*THE TASK*.
Scan the data below for the string "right". Copy every line where it appears.

[RAW DATA — start]

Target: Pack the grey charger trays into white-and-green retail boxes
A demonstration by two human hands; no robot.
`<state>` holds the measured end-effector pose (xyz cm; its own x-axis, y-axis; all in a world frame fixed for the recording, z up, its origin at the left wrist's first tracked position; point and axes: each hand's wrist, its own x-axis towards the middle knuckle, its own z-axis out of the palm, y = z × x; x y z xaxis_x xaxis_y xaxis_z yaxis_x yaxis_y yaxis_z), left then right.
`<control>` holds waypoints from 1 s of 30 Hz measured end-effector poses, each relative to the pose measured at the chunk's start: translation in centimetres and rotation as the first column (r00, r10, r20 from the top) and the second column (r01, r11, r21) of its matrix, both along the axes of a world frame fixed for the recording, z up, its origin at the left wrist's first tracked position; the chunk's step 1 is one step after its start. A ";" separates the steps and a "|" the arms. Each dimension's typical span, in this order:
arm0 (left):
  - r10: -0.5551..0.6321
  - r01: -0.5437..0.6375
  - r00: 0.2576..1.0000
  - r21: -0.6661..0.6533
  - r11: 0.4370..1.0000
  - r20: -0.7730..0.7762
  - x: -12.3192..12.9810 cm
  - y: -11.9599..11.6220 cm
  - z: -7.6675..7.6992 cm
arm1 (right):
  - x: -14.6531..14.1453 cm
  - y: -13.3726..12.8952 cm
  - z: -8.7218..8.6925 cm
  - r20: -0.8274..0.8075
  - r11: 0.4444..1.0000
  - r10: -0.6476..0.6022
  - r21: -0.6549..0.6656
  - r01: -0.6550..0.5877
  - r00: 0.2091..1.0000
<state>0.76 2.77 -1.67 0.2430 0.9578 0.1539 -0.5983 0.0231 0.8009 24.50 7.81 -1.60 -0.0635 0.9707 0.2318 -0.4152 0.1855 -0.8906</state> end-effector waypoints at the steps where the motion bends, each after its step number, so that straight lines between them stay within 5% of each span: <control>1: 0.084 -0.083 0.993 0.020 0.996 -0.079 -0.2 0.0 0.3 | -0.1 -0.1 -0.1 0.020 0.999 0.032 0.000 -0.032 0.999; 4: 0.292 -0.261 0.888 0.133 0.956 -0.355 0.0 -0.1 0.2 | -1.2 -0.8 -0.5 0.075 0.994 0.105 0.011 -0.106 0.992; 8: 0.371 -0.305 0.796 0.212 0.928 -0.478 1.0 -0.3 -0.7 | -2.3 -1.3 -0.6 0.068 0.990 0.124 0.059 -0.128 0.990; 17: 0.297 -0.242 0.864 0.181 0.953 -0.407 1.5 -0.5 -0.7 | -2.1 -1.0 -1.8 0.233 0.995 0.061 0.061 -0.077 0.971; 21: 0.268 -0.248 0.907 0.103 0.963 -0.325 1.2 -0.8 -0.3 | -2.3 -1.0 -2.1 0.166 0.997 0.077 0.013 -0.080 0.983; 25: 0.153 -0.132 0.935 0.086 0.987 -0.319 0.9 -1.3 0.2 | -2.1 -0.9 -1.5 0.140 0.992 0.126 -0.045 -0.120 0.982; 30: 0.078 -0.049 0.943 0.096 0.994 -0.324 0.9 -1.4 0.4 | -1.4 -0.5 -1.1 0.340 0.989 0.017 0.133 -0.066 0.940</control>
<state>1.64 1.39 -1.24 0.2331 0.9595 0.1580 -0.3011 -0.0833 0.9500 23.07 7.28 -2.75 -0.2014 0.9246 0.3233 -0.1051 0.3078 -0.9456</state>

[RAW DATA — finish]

*SOLUTION TO THIS PROBLEM*.
`<state>` holds the measured end-effector pose (xyz cm; its own x-axis, y-axis; all in a world frame fixed for the recording, z up, its origin at the left wrist's first tracked position; point and axes: each hand's wrist, its own x-axis towards the middle knuckle, its own z-axis out of the palm, y = z × x; x y z xaxis_x xaxis_y xaxis_z yaxis_x yaxis_y yaxis_z), left then right.
arm1 (right):

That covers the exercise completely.